Durante il Rinascimento e il Barocco, soggetti di origini africane compaiono nell’arte italiana con una certa frequenza, dai magi ai paggi e alle ancelle dalla pelle scura. La forma scultorea più comune a raffigurarli nel XVIII secolo era la statuaria dei “mori”, presente nelle arti decorative e in architettura.
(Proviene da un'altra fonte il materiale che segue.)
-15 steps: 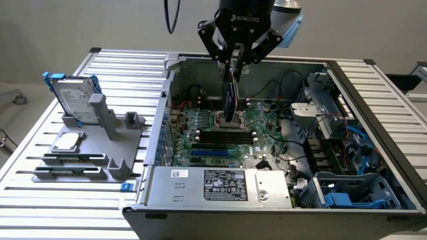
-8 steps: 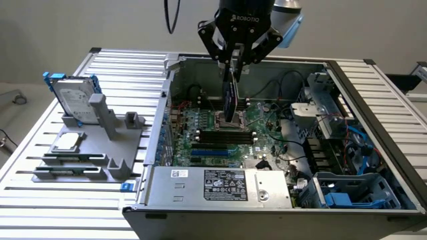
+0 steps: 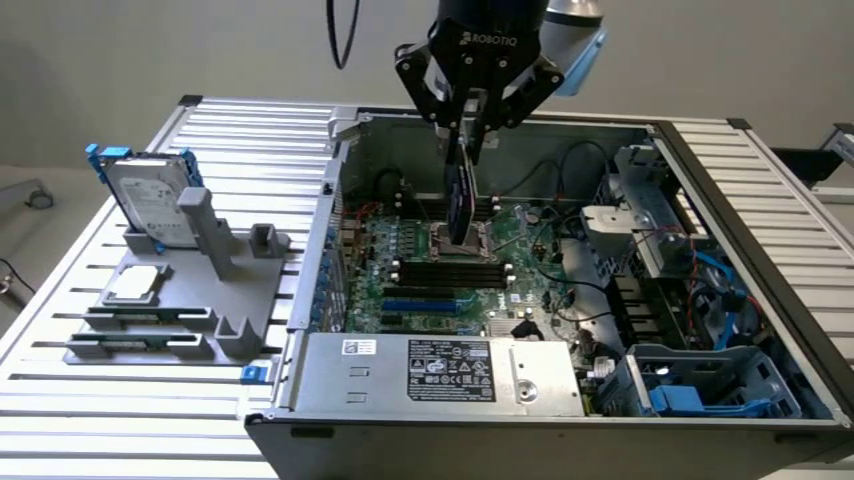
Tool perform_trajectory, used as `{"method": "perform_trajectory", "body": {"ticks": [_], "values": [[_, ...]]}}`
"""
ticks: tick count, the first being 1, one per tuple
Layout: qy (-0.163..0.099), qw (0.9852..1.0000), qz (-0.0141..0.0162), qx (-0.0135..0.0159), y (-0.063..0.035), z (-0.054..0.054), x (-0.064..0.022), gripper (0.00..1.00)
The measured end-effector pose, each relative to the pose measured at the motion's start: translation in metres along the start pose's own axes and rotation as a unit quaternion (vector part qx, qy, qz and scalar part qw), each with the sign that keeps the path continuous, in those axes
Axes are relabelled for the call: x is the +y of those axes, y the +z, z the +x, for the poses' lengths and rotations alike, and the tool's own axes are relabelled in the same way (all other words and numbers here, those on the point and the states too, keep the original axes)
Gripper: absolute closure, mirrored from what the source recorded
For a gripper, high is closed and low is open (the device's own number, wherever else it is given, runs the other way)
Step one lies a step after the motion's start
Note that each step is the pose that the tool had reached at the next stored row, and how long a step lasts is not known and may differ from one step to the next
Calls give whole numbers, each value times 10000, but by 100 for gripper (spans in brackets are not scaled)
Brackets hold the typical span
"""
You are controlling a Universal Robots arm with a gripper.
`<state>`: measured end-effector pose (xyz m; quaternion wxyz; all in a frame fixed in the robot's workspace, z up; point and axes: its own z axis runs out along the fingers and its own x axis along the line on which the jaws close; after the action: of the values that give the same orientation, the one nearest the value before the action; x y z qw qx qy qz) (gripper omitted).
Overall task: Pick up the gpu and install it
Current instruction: 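Insert the gpu into the slot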
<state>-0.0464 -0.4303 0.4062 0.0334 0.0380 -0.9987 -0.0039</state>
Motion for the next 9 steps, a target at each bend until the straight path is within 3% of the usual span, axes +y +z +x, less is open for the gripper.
{"method": "perform_trajectory", "body": {"ticks": [4,9], "values": [[-356,9994,18,3,22,-1,-1,74],[-815,9967,47,7,51,-3,-1,74]]}}
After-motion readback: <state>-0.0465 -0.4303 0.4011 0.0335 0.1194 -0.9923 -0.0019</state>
Reggendo un piatto, un’urna o un vaso, e spesso vestiti con costumi moreschi o turchi, queste figure rimandavano ai servitori che lavoravano come paggi, valletti e valletti di camera e che indossavano infatti i copricapi piumati e i turbanti, in voga all’epoca, sempre ridotti a gusto orientalista, ad aneddotico dettaglio domestico e privi di dignità individuale, relegati a simbolo dell’opulenza del committente.
Il mendicante di Ceruti, vestito di stracci, si pone in netto contrasto con questa impostazione, al tempo maggioritaria.
La reputazione del pittore, attivo nell’Italia settentrionale nel XVIII secolo, è infatti incentrata sui suoi dipinti di individui solo apparentemente umili, che egli raffigura non come figure comiche e disumanizzate, ma come persone, come parte degna di quel popolo operoso da cui sarebbe emersa a breve la grande borghesia europea. I suoi dipinti di mendicanti sono pietre miliari nella storia dell’arte del continente, notevoli per la loro schiettezza e per la grande dignità umana che l’artista conferiva ai subalterni di un feudalesimo sulla via del tramonto.